Amyloid-β and hyperphosphorylated tau synergy drives metabolic decline in preclinical Alzheimer's disease

This study was designed to test the interaction between amyloid-beta and tau proteins as a determinant of metabolic decline in preclinical Alzheimer's disease (AD). We assessed 120 cognitively normal individuals with [F-18] florbetapir positron emission tomography (PET) and cerebrospinal fluid (CSF) measurements at baseline, as well as [F-18] fluorodeoxyglucose ([F-18]FDG) PET at baseline and at 24 months. A voxel-based interaction model was built to test the associations between continuous measurements of CSF biomarkers, [F-18] florbetapir and [F-18] FDG standardized uptake value ratios (SUVR).
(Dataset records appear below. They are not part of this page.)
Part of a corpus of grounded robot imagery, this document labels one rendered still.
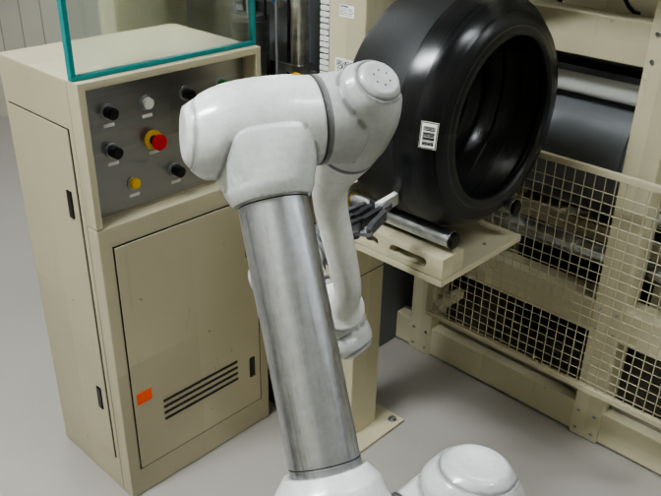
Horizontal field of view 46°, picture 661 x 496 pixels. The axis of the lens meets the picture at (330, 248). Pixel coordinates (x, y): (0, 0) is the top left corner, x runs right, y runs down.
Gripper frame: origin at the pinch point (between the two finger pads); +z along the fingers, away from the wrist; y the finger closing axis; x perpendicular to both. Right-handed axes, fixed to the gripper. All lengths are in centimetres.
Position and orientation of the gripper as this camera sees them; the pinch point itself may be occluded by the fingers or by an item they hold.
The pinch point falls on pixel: (387, 203)
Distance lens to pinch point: 184.2
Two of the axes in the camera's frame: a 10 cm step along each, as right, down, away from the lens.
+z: 6.9, -4.3, 5.8
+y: -7.2, -3.3, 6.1
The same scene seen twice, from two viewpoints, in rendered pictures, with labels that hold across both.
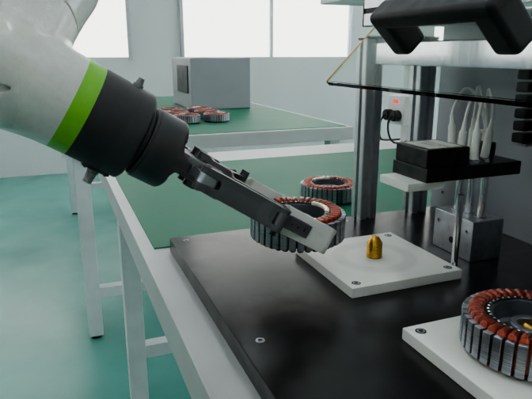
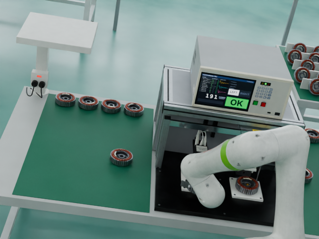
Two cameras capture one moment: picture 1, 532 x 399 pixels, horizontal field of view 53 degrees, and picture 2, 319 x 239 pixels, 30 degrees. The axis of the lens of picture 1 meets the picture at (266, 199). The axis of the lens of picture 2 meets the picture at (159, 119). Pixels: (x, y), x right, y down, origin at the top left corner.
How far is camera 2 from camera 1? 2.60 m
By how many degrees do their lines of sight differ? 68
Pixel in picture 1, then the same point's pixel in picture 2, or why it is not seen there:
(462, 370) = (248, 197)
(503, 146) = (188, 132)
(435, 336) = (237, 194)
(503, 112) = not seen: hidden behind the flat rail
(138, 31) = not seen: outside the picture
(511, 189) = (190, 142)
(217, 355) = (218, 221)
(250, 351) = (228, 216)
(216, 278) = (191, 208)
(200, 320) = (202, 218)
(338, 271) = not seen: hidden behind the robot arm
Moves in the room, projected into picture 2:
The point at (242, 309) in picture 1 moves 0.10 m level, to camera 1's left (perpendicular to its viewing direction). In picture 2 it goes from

We found that the synergistic interaction between [F-18] florbetapir SUVR and CSF phosphorylated tau (p-tau) measurements, rather than the sum of their independent effects, was associated with a 24-month metabolic decline in basal and mesial temporal, orbitofrontal, and anterior and posterior cingulate cortices (P < 0.001). In contrast, interactions using CSF amyloid-beta(1-42) and total tau biomarkers did not associate with metabolic decline over a time frame of 24 months. The interaction found in this study further support the framework that amyloid-beta and hyperphosphorylated tau aggregates synergistically interact to cause downstream AD neurodegeneration. In fact, the regions displaying the metabolic decline reported here were confined to brain networks affected early by amyloid-beta plaques and neurofibrillary tangles. Preventive clinical trials may benefit from using a combination of amyloid-beta PET and p-tau biomarkers to enrich study populations of cognitively normal subjects with a high probability of disease progression in studies, using [F-18] FDG as a biomarker of efficacy.